First Principles of Business Law

Finding law online

6. Advanced search techniques

6.3. The effect of Boolean searching

 

 

 

THOMPSON v SMITH
MANZI v SMITH
SMITH v THE QUEEN
BEAUDESERT SHIRE COUNCIL v SMITH
SMITH v JENKINS
L W SMITH PTY LTD v McERLANE
OSBORN v SMITH
WILLIAMS v SMITH
RADAICH v SMITH

 

 

 

 

 

 

 

 

 

Sample documents in a database

Some databases (including AustLII) allow you to do a Boolean search. When connectors are used, the words they separate are not treated as a phrase but as individual related terms, each of which is searched for. This can be useful in overcoming the problem of adjacency.

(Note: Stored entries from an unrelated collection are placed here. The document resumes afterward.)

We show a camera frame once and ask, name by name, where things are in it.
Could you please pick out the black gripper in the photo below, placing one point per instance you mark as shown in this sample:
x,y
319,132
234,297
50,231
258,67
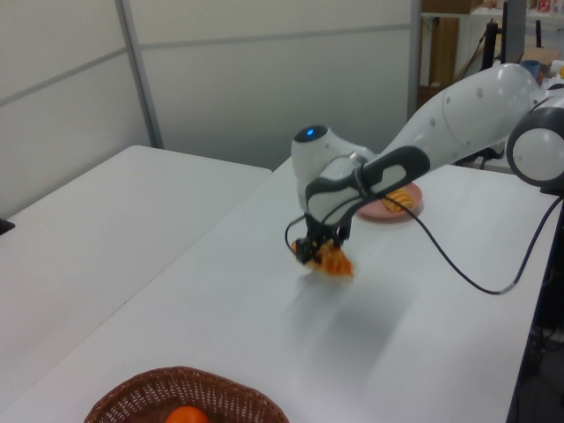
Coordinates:
x,y
326,232

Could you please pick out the braided toy bread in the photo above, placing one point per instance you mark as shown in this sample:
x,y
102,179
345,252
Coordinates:
x,y
337,264

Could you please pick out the ribbed toy bread roll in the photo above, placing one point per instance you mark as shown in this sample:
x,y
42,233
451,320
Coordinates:
x,y
398,200

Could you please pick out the orange toy mandarin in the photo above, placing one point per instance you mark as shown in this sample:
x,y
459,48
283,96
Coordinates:
x,y
187,415

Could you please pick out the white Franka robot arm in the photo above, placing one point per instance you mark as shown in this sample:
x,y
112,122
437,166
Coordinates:
x,y
462,119

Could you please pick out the pink plate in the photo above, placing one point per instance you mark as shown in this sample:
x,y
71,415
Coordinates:
x,y
416,200

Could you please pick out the brown woven basket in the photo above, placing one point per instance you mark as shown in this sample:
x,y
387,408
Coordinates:
x,y
141,396

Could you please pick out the brown cardboard box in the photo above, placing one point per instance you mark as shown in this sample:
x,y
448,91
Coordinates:
x,y
449,5

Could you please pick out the blue cup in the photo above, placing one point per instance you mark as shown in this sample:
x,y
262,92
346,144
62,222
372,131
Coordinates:
x,y
531,68

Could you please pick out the grey metal partition post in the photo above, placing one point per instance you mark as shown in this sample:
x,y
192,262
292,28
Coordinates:
x,y
138,75
414,53

Let us return to an earlier exampe. Look at the sample database opposite.  Suppose you want to find the case Smith v Jenkins. If you use 'jenkins and smith' as your search term in a Boolean search, the search will retrieve documents that contain both the word 'Smith' and the word 'Jenkins' at least once. It will not matter which of the key words appears first in the document. And it will not matter if there are many other words in between.

In a database containing the names of the cases listed opposite, your search would retrieve the case of Smith v Jenkins even though the names appear in a different order in that document.